Imposing constraints on machine translation systems presents a challenging issue because these systems are not trained to make use of constraints in generating adequate, fluent translations. In this paper, we leverage the capabilities of large language models (LLMs) for constrained translation, given that LLMs can easily adapt to this task by taking translation instructions and constraints as prompts. However, LLMs cannot always guarantee the adequacy of translation, and, in some cases, ignore the given constraints. This is in part because LLMs might be overly confident in their predictions, overriding the influence of the constraints. To overcome this overiding behaviour, we propose to add a revision process that encourages LLMs to correct the outputs by prompting them about the constraints that have not yet been met. We evaluate our approach on four constrained translation tasks, encompassing both lexical and structural constraints in multiple constraint domains. Experiments show 15\% improvement in constraint-based translation accuracy over standard LLMs and the approach also significantly outperforms neural machine translation (NMT) state-of-the-art methods.
Paper Structure (22 sections, 4 equations, 5 figures, 13 tables)

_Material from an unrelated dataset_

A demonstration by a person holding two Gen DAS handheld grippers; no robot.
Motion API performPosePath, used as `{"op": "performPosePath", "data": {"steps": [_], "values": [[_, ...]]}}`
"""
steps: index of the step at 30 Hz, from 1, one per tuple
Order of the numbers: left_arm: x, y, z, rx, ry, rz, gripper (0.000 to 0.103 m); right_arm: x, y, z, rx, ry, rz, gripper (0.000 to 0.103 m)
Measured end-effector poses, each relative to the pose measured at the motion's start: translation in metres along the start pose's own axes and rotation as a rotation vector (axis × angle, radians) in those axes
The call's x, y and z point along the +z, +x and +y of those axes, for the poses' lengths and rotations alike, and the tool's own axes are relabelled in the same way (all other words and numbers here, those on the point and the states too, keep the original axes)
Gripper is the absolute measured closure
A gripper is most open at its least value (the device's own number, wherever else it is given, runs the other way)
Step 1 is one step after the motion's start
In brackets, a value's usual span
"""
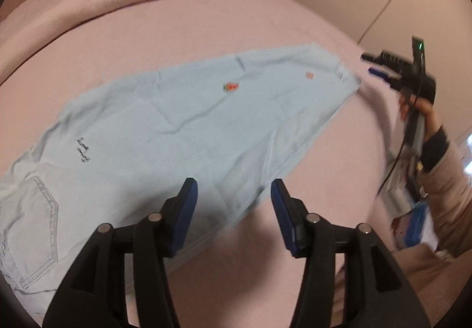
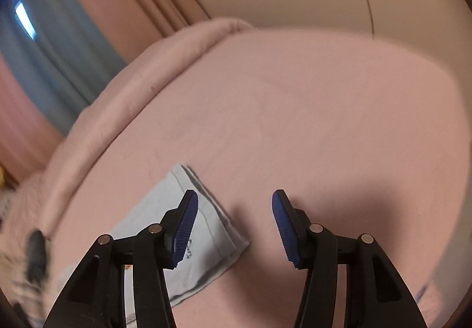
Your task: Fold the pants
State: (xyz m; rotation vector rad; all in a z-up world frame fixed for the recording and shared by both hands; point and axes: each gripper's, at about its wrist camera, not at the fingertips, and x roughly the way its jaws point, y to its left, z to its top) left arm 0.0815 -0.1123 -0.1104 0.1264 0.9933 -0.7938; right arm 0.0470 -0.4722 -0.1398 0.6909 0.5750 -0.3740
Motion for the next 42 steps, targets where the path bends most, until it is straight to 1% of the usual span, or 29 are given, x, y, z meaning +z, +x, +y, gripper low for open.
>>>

This paper contains 22 sections, 4 equations, 5 figures, 13 tables.

Figures (5)

  • Figure 1: Given source language input $X$ and constraint pairs, a Translator produces an initial translation $Y_0$ where COVID-19 is translated as "新冠". Subsequently, a Reviser iteratively revise the translation $Y_i$ to a better one $Y_{i+1}$, correctly translating COVID-19 as "新型冠状病毒".
  • Figure 2: Two stages of TAR, in the Translate stage, constraints $\langle S,T \rangle$ are incorporated into the prompt to enable the model to generate preliminary translation results that meet the constraints to a certain extent. In the Revise stage, LLMs revise the flawed translation results $Y^{flawed}$ with uncompleted constraints $\langle S,T \rangle^{un}$. The sections shaded in blue and yellow respectively represent the important parts of the two stages.
  • Figure 3: TAR results on WMT21 TT using Qwen, ChatGPT, GPT-3 (text-davinci-003) and GPT-4. Here "w/o TAR" represents the use of the conventional translation prompt. "TAR w/o revision" indicates the use of a prompt with constraints, but without reviser. Meanwhile, "TAR" denotes the full method that includes revisions.
  • Figure 4: (a) Improvements in CCR with each iteration. (b) Red denotes consistent template use across three iterations, while blue indicates alternating templates.
  • Figure 5: (a) The impact of increasing the number of constraints on BLEU. (b) The effect of increasing the number of constraints on CCR.